Association of the Copy Number Variation of APOBEC3 Gene with the Susceptibility of Breast Cancer

为了探讨APOBEC3基因缺失拷贝数变异的多态性与汉族女性乳腺癌易感性的关联性,本研究应用聚合酶链式反应-限制性多态性内切酶技术检测281例乳腺癌和292例正常对照组。我们发现APOBEC3基因拷贝数变异位点的等位基因、基因型频率分布在乳腺癌和对照组之间比较有显著性差异(p<0.05),校正混杂因素后基因型Del/Del,Del/Ins,显性模型和加性模型下对乳腺癌的风险预测值分别为2.753 (95%Cl:1.363～3.560; p=0.005)、1.462(95%Cl:1.021～2.094; p=0.038)、2.282(95%Cl:1.155～3.508; p=0.018)和1.596(95%Cl:1.129～2.256; p=0.008)。研究表明APOBEC3基因的缺失变异位点多态性与乳腺癌的发病风险存在关联,等位基因del是乳腺癌发病的危险因素。本研究的结果可以为本地区群体的乳腺癌易感基因的筛选以及评估易感基因对患病的风险程度提供参考数据,为乳腺癌的防治、诊断和个体化治疗研究提供了帮助。

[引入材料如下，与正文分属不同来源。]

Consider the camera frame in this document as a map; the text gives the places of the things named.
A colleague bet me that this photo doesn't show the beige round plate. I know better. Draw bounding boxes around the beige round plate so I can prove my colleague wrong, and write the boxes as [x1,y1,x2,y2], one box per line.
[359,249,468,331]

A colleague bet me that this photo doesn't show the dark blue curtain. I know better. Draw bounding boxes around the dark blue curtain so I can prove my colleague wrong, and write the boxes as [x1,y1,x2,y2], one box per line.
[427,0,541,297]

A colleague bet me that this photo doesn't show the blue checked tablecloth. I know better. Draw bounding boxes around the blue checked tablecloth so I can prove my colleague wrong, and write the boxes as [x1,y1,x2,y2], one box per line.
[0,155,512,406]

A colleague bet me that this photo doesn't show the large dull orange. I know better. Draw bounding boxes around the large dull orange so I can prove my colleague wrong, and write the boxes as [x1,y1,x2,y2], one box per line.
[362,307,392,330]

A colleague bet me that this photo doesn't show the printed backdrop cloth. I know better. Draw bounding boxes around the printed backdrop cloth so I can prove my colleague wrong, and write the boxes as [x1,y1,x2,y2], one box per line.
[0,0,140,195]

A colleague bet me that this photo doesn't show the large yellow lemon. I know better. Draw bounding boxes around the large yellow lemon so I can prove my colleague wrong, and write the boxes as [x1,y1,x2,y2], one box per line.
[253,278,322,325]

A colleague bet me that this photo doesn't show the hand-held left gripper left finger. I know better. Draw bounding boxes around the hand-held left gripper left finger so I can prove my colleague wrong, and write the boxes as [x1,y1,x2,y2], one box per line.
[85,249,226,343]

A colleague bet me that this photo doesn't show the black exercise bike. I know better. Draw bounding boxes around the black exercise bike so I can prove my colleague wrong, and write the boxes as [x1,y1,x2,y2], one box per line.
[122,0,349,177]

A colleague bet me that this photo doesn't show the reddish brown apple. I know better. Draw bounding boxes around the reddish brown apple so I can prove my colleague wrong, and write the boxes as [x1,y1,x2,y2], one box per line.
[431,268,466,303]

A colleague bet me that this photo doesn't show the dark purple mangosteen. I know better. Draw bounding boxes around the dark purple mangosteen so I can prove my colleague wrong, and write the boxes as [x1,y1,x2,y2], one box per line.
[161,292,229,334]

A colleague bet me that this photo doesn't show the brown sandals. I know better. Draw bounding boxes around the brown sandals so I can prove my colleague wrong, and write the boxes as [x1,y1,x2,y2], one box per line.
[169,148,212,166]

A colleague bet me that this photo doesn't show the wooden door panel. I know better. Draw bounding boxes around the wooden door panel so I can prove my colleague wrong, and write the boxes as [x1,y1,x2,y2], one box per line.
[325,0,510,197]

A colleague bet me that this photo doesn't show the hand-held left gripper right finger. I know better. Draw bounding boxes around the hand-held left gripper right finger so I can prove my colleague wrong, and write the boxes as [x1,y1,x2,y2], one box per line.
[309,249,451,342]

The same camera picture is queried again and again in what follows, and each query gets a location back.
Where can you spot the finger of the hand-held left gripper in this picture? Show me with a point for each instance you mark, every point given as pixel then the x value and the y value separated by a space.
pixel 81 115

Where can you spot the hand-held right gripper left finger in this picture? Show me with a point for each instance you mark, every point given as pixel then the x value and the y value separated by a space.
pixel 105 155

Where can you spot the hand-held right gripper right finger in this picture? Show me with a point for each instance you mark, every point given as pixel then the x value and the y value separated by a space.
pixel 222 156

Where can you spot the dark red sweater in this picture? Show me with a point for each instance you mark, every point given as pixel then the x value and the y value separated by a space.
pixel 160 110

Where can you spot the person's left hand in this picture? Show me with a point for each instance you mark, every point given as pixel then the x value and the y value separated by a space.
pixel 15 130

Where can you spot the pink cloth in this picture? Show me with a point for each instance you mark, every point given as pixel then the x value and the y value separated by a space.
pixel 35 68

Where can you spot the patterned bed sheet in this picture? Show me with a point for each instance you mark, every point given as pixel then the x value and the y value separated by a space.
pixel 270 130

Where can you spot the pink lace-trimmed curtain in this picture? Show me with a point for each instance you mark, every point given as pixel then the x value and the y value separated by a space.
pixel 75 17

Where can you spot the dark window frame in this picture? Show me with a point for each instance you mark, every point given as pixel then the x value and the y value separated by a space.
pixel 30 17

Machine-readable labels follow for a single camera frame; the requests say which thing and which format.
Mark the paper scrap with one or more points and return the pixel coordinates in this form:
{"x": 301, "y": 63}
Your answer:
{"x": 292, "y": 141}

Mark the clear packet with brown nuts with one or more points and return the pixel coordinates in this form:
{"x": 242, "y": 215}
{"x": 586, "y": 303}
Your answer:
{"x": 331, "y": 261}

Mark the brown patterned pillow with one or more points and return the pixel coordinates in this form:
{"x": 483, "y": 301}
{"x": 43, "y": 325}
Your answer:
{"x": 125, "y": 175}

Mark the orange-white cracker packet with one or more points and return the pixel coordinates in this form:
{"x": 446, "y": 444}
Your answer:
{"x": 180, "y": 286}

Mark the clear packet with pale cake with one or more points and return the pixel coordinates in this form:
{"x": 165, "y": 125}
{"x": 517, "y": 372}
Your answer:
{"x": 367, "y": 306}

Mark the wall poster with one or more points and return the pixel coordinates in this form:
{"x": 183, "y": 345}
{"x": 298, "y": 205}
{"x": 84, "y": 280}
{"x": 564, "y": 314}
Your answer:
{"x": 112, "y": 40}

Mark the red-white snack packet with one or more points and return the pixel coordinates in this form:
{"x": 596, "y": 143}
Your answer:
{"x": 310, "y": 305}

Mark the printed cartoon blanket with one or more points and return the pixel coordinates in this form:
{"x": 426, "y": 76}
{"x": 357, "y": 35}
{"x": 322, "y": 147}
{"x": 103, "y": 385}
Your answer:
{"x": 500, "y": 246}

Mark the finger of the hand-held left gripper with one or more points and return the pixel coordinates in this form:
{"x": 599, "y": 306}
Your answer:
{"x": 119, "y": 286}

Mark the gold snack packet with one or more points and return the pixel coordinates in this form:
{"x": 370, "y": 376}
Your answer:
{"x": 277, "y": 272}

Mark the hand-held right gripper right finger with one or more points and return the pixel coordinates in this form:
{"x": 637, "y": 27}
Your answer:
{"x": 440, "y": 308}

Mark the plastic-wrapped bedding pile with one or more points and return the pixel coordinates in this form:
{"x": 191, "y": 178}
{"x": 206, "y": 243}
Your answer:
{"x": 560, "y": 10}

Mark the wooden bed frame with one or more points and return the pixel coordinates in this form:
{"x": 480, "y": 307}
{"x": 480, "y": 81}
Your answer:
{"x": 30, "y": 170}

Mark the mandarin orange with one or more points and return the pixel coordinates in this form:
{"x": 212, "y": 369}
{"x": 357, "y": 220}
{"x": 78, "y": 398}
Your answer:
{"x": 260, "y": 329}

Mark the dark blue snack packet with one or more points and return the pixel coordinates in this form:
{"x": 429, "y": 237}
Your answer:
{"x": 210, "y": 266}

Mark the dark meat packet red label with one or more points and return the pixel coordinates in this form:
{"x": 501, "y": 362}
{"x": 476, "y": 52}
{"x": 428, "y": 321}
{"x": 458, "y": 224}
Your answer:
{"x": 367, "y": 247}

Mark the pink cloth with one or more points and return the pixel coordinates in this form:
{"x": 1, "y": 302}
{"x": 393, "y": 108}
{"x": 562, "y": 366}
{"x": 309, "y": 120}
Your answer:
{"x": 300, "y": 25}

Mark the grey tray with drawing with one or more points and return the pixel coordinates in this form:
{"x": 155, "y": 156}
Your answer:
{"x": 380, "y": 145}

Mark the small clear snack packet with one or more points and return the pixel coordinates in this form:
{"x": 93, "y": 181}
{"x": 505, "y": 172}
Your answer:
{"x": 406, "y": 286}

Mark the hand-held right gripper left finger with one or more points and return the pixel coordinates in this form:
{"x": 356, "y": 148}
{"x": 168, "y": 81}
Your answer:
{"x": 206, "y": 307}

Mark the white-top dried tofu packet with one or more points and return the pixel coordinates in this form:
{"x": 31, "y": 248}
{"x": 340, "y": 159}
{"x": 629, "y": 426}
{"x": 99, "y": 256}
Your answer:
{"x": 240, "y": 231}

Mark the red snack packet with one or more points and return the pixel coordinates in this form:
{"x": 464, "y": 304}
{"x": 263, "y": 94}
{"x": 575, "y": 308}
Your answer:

To investigate the association of the polymorphisms of deletion copy number variation in the APOBEC3 gene with the susceptibility of breast cancer in females of Han Chinese,in this research,we used PCR-RFLP method to detect 281 cases of breast cancer and 292 cases of normal control group.We found that the allele frequencies and genotype distributions of the deletion variation had significant differences between the two groups(p<0.05).The risk predicted value of the frequencies of del/del,del/ins,dominant model and additive model to breast cancer were 2.753(95% Cl:1.363~3.560;p=0.005),1.462(95% Cl:1.021~2.094;p=0.038),2.282(95% Cl:1.155~3.508;p=0.018)and 1.596(95% Cl:1.129~2.256;p=0.008)after correction,respectively.Studies showed that the polymorphism of APOBEC3 gene deletion variation locus might be related to the risk of breast cancer,and the del allele might be a risk factor for breast cancer.The data of this study would provide reference data for the screening of breast cancer susceptibility gene and the assessment of their risk of breast cancer in the population of this region,and would be also helpful to the prevention,diagnosis and individual treatment ofbreast cancer.